[Opening Listed entries section]

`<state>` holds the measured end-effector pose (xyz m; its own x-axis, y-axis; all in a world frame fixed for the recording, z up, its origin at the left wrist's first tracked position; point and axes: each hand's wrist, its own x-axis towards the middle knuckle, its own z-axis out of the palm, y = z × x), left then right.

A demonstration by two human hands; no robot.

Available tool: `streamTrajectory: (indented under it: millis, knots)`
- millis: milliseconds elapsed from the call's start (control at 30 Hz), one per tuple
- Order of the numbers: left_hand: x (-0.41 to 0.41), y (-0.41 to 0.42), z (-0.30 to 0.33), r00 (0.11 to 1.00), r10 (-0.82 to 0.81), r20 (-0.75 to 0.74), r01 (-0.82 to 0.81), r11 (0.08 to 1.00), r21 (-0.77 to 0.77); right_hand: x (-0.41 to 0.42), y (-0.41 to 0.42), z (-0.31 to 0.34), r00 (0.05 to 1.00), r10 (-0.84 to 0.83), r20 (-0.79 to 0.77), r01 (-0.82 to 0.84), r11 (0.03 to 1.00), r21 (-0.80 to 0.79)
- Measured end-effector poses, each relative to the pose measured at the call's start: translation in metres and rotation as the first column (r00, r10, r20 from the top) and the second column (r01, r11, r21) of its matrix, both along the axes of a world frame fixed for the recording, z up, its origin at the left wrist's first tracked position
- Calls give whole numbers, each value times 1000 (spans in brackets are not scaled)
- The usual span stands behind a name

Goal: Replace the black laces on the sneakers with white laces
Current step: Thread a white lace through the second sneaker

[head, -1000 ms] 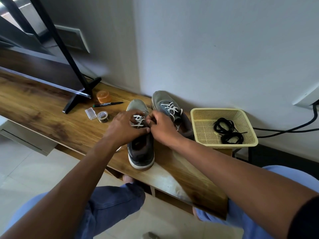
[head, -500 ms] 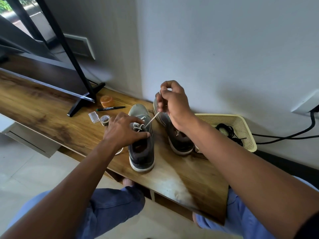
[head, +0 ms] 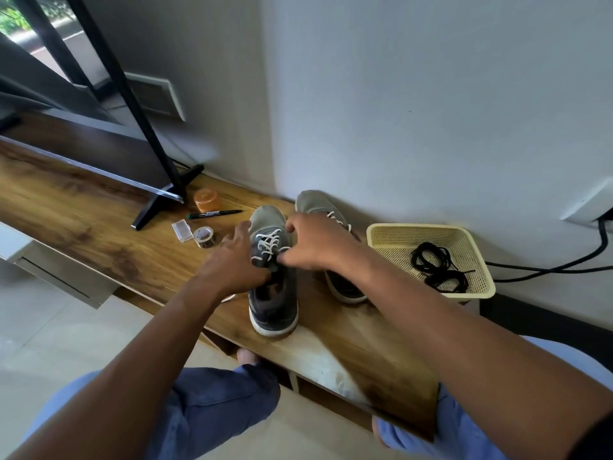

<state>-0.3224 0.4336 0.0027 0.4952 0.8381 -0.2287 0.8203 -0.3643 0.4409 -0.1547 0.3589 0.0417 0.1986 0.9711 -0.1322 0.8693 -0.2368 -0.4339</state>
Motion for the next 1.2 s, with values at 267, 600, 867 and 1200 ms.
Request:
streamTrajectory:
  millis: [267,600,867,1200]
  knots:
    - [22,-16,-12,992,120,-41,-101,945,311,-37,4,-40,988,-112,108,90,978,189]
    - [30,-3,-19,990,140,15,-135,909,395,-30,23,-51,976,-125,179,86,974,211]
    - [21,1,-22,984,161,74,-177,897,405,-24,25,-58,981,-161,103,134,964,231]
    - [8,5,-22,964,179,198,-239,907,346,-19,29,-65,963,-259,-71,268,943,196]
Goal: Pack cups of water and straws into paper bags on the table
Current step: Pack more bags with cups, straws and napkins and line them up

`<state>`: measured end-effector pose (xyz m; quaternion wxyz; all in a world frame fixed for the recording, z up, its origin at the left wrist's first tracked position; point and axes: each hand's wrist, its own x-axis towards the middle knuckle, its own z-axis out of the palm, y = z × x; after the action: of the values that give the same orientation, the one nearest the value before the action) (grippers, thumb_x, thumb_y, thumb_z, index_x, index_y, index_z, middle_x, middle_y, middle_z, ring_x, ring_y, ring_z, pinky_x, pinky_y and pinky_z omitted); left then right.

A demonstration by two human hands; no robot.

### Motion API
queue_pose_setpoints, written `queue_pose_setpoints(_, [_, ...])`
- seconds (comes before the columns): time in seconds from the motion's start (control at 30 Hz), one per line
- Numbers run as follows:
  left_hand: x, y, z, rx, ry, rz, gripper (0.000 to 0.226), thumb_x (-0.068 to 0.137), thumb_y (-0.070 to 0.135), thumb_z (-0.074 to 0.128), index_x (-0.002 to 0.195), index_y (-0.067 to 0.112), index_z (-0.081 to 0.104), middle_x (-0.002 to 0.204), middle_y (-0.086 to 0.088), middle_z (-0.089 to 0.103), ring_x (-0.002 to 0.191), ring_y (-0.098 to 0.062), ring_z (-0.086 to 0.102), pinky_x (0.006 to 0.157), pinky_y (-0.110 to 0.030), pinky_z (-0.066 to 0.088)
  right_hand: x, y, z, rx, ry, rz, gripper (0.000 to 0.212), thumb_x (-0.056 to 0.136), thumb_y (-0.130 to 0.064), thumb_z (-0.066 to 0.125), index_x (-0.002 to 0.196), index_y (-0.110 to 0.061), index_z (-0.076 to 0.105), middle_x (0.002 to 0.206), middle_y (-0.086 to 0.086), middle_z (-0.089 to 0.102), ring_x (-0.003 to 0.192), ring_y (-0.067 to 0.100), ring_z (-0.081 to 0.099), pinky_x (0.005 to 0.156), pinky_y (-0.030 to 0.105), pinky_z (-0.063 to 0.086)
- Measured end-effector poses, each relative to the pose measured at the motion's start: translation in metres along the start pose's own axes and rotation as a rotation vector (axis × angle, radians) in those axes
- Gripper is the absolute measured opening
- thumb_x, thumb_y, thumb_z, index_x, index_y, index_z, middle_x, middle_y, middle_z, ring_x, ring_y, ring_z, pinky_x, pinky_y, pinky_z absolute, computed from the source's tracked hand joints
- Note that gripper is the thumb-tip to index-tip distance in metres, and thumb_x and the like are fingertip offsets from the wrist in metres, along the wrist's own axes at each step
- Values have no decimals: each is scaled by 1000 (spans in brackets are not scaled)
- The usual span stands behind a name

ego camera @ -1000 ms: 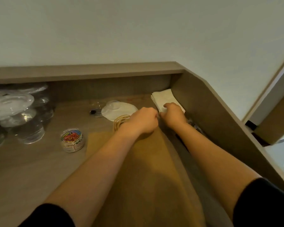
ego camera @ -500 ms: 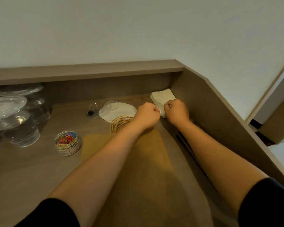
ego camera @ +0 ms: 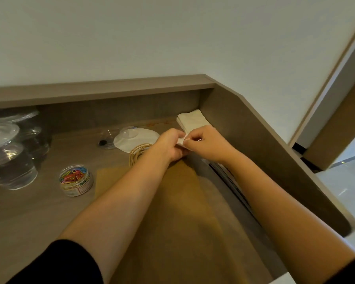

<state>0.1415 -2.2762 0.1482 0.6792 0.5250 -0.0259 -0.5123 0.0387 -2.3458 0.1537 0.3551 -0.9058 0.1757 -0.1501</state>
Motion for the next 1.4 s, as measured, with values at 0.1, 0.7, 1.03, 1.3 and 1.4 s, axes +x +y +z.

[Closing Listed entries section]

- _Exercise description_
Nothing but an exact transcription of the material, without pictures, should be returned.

- _Answer to this problem_
`<state>` holds the measured end-effector pose (xyz m; its own x-axis, y-axis; all in a world frame fixed for the recording, z up, its origin at the left wrist's first tracked position; point and axes: each hand's wrist, its own x-axis towards the middle knuckle, its own z-axis out of the palm, y = z × x), left then right.

A demonstration by two human hands; no robot.

Available tool: `streamTrajectory: (indented under it: millis, knots)`
- millis: milliseconds elapsed from the call's start (control at 30 Hz), one per tuple
- Order of the numbers: left_hand: x (-0.41 to 0.41), y (-0.41 to 0.42), z (-0.30 to 0.33), r00 (0.11 to 1.00), r10 (-0.82 to 0.81), r20 (-0.75 to 0.74), r01 (-0.82 to 0.81), r11 (0.08 to 1.00), r21 (-0.77 to 0.77); right_hand: x (-0.41 to 0.42), y (-0.41 to 0.42), z (-0.31 to 0.34), r00 (0.05 to 1.00), r10 (-0.84 to 0.83), r20 (-0.79 to 0.77), r01 (-0.82 to 0.84), r11 (0.03 to 1.00), r21 (-0.80 to 0.79)
- Measured end-effector poses, each relative to the pose measured at the call's start: translation in metres and rotation as the first column (r00, r10, r20 from the top) and the second column (r01, r11, r21) of its matrix, both along the axes of a world frame fixed for the recording, z up, its origin at the left wrist's first tracked position
- Calls give whole numbers, each value times 1000 (spans in brackets are not scaled)
- The usual span stands behind a name

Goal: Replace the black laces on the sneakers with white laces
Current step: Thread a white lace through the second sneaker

[head, -1000 ms] 
[head, -500 ms] 
[head, +0 ms] 

<state>-0.3224 0.4336 0.0027 0.4952 0.8381 -0.2287 0.8203 -0.3643 0.4409 -0.1547 0.3589 0.0417 0.1986 0.9711 -0.1322 0.8693 -0.2368 -0.4339</state>
Motion for the next 1.2 s, with values at 267, 600, 867 and 1200 ms.
Request:
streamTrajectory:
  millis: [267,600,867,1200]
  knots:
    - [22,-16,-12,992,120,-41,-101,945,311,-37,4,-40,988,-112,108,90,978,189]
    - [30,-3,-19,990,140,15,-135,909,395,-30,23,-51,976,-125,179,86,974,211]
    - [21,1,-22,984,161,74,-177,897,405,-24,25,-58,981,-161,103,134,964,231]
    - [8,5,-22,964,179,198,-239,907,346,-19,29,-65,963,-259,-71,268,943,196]
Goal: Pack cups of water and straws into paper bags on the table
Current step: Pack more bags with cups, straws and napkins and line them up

`<state>`: measured end-effector pose (xyz m; quaternion wxyz; all in a world frame fixed for the recording, z up, its origin at the left wrist's first tracked position; point and axes: each hand's wrist, its own x-axis towards the middle knuckle, its own z-axis out of the palm, y = z × x; after the action: of the values that give the same orientation, the one nearest the value before the action) (grippers, thumb_x, thumb_y, thumb_z, index_x, index_y, index_z, middle_x, middle_y, middle_z, ring_x, ring_y, ring_z, pinky_x, pinky_y and pinky_z omitted); left then right.

A demonstration by two human hands; no robot.

### Motion API
queue_pose_setpoints, written `queue_pose_setpoints(_, [_, ...])`
- seconds (comes before the columns): time in seconds from the motion's start (control at 30 Hz), one per line
- Numbers run as follows:
  left_hand: x, y, z, rx, ry, rz, gripper (0.000 to 0.226), thumb_x (-0.068 to 0.137), thumb_y (-0.070 to 0.135), thumb_z (-0.074 to 0.128), index_x (-0.002 to 0.195), index_y (-0.067 to 0.112), index_z (-0.081 to 0.104), middle_x (-0.002 to 0.204), middle_y (-0.086 to 0.088), middle_z (-0.089 to 0.103), ring_x (-0.002 to 0.191), ring_y (-0.098 to 0.062), ring_z (-0.086 to 0.102), pinky_x (0.006 to 0.157), pinky_y (-0.110 to 0.030), pinky_z (-0.066 to 0.088)
  right_hand: x, y, z, rx, ry, rz, gripper (0.000 to 0.212), thumb_x (-0.056 to 0.136), thumb_y (-0.130 to 0.064), thumb_z (-0.066 to 0.125), index_x (-0.002 to 0.196), index_y (-0.110 to 0.061), index_z (-0.076 to 0.105), middle_x (0.002 to 0.206), middle_y (-0.086 to 0.086), middle_z (-0.089 to 0.102), ring_x (-0.003 to 0.192), ring_y (-0.067 to 0.100), ring_z (-0.081 to 0.099), pinky_x (0.005 to 0.156), pinky_y (-0.030 to 0.105), pinky_z (-0.063 to 0.086)
- Measured end-effector poses, each relative to the pose measured at the motion's start: translation in metres along the start pose's own axes and rotation as a rotation vector (axis × angle, radians) in those axes
- Gripper is the absolute measured opening
- thumb_x, thumb_y, thumb_z, index_x, index_y, index_z, middle_x, middle_y, middle_z, ring_x, ring_y, ring_z, pinky_x, pinky_y, pinky_z absolute, computed from the source's tracked hand joints
- Note that gripper is the thumb-tip to index-tip distance in metres, and thumb_x and the like are fingertip offsets from the wrist in metres, along the wrist's own axes at each step
- Values have no decimals: each is scaled by 1000 (spans in brackets are not scaled)
- The usual span stands behind a name

ego camera @ -1000 ms: 
ego camera @ -500 ms: 
ego camera @ +0 ms: 

<state>0.1415 -2.2762 0.1482 0.6792 0.5250 -0.0259 -0.5123 0.0387 -2.3458 0.1537 0.3551 -0.9058 0.1757 -0.1501</state>
Motion for the next 1.4 s, as measured, with values at 0.1, 0.7, 1.03, 1.3 and 1.4 s, axes +x +y +z.

This completes the required output.